By Norman SherryViking
Graham Greene once wrote a celebrated essay about a doppelgänger who cared enough to haunt and shadow him, even to masquerade as him. This "other" Greene appeared to have anterior knowledge of the movements of his model, sometimes showing up to grant an interview or fill a seat in a restaurant, so that Greene himself, when he arrived in some old haunt or new locale, would be asked why he had returned so soon. The other man was suitably nondescript yet camera-shy. He was caught once by a society photographer, and captioned in the press into the bargain, but a combination of flash and blur allowed him to escape unmasking. So who or what was he? Semblable? Frère? Or perhaps hypocrite lecteur?
This mode of imitation or emulation or substitution—at once a form of flattery and a species of threat, or at any rate of challenge—was and is analogous to the role that Greene himself played and still plays in the lives of many writers and readers. A journalist, most especially an Anglo-American travel writer, will run the risk of disappointing his editor if he visits Saigon and leaves out any reference to quiet Americans, or turns in a piece from Havana that fails to mention the hapless Wormold. As for Brighton, or Vienna, or Haiti—Greene was there just before you turned up. Leaving the Orient Express, you will glimpse the tail of a raincoat just at the moment when that intriguing and anonymous fellow passenger vanishes discreetly at the end of the platform. In Mexico or Sierra Leone some old veteran will mumble something about the stranger in the off-white suit who was asking the same questions only a while back. On one of my first ventures as a foreign correspondent, in 1975, I sat in the garden bar of a taverna in Nicosia, reading about the adventures of Dr. Saavedra in The Honorary Consul, visualizing what I had just seen along the haunted "Green Line" that slashed through the ruins of the city, and moaning with relief that Graham Greene had never been to Cyprus. Even so, as I crossed that same border in the broiling noon of the next day and heard only the cicadas and the click of the rifle bolts at the frontier, I was composing a letter to him in my mind.
It was a matter not just of place but of character. Disillusioned diplomat whose wife was drying up before his unseeing eyes? Snake-eyed cop? Priest to whom Eden was forever lost? Sentimental terrorist spokesman? All these went straight into the notebook. You could divide the eager freelances into roughly three types: those who had been influenced by Scoop, those who were stirred by Homage to Catalonia, and those who took their tune from The Quiet American. Overlap with Le Carré fans was frequent in the third instance: their preferred quarry was the naive guy at the U.S. embassy, insufficiently comprehending of the ancient hatreds and millennial routines that had been so quickly mastered by the old/new hands.
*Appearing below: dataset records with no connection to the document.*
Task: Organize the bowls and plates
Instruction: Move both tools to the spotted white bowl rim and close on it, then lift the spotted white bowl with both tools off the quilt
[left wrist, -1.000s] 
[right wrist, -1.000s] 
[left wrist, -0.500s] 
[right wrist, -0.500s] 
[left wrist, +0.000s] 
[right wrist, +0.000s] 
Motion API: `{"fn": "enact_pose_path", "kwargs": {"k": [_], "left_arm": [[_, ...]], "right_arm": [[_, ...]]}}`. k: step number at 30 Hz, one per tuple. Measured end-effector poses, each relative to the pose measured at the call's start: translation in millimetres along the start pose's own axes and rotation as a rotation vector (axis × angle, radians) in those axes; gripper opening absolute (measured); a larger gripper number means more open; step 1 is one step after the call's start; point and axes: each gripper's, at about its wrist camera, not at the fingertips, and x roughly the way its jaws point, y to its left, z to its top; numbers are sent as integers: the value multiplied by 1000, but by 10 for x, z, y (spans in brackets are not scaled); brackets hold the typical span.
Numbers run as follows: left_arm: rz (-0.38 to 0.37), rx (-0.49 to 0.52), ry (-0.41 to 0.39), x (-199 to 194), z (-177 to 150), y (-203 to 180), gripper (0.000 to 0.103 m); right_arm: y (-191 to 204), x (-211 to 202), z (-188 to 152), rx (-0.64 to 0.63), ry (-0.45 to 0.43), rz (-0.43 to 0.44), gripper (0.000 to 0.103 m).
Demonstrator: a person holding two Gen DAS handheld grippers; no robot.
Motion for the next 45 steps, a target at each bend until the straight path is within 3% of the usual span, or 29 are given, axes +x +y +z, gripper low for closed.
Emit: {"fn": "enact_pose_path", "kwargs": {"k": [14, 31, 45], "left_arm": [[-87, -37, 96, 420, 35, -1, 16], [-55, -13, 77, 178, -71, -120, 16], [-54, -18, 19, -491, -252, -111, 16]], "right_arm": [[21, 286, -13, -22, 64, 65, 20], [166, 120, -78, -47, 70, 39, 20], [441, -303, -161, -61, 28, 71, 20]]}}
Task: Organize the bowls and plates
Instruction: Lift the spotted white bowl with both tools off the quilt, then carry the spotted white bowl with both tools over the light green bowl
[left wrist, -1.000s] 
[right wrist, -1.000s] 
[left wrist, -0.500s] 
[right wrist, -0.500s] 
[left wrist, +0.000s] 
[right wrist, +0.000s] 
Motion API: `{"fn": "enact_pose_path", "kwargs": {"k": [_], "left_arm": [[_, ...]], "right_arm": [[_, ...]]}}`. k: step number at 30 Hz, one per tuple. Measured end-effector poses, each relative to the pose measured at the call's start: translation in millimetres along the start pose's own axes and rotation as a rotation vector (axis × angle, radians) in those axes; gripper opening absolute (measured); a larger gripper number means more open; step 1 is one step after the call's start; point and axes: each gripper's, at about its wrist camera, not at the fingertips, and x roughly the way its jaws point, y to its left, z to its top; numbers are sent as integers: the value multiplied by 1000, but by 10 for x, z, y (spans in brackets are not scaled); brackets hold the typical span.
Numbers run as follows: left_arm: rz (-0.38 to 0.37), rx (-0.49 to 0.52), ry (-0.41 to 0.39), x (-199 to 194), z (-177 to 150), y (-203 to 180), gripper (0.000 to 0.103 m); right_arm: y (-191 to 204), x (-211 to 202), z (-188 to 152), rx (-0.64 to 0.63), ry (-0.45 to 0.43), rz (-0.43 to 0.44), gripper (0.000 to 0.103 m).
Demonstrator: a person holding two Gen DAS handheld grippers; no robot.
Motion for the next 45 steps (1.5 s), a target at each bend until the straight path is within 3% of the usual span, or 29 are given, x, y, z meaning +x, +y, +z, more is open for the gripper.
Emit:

Greene's centennial year, just now past, saw the reissue of many of his classics in beautiful new editions from Penguin Books, along with publication of the third and closing volume of Norman Sherry's biography. In an effort to isolate and identify the elusive and evasive figure who could so plausibly be impersonated—to lay his ghost, so to speak—I set myself to reading it all. I think that what surprised me the most, when I had finished, was his sheer conservatism.
Greene, after all, was nothing if not radical, even subversive, in his self-presentation. Always at odds with authority, not infrequently sued or censored or even banned, a bohemian and a truant, part exile and part émigré, a dissident Catholic and a sexual opportunist, he personified the fugitive from the public school, Foreign Office, rural and suburban British tradition in which he had been formed. By what means did this pinkish roué gradually mutate into a reactionary?
The first and easiest reply is: By means of the sameness of his plot formula. This tends to consist of a contrived dilemma, on the horns of which his characters arrange to impale themselves with near masochistic enthusiasm. Dear God, shall I give him/her up, for your sake? Or might it be more fun to wager my immortal soul? The staginess and creakiness of all this was well netted by George Orwell, himself no stranger to the sweltering locale and the agonies of moral choice, in his review of The Heart of the Matter for The New Yorker in 1948. Of the central character he asserted,
Scobie is incredible because the two halves of him do not fit together. If he were capable of getting into the kind of mess that is described, he would have got into it years earlier. If he really felt that adultery is mortal sin, he would stop committing it; if he persisted in it, his sense of sin would weaken. If he believed in hell, he would not risk going there merely to spare the feelings of a couple of neurotic women. And one might add that if he were the kind of man we are told he is—that is, a man whose chief characteristic is a horror of causing pain—he would not be an officer in a colonial police force.
I have always found The End of the Affair to be a sickly business in rather the same way, in that Sarah Miles, who might have continued being a perfectly good mistress as well as a more than adequate wife, decides to spoil everything for everybody—not by any means exempting herself—on the basis of an off-the-cuff promise to God. This resolution doesn't even result from an "answered prayer," since the crucial event on which she stakes everything (the sparing of her lover, Maurice Bendrix, during a Nazi air raid on London) has actually taken place by the time she troubles deaf heaven with her bootless cries.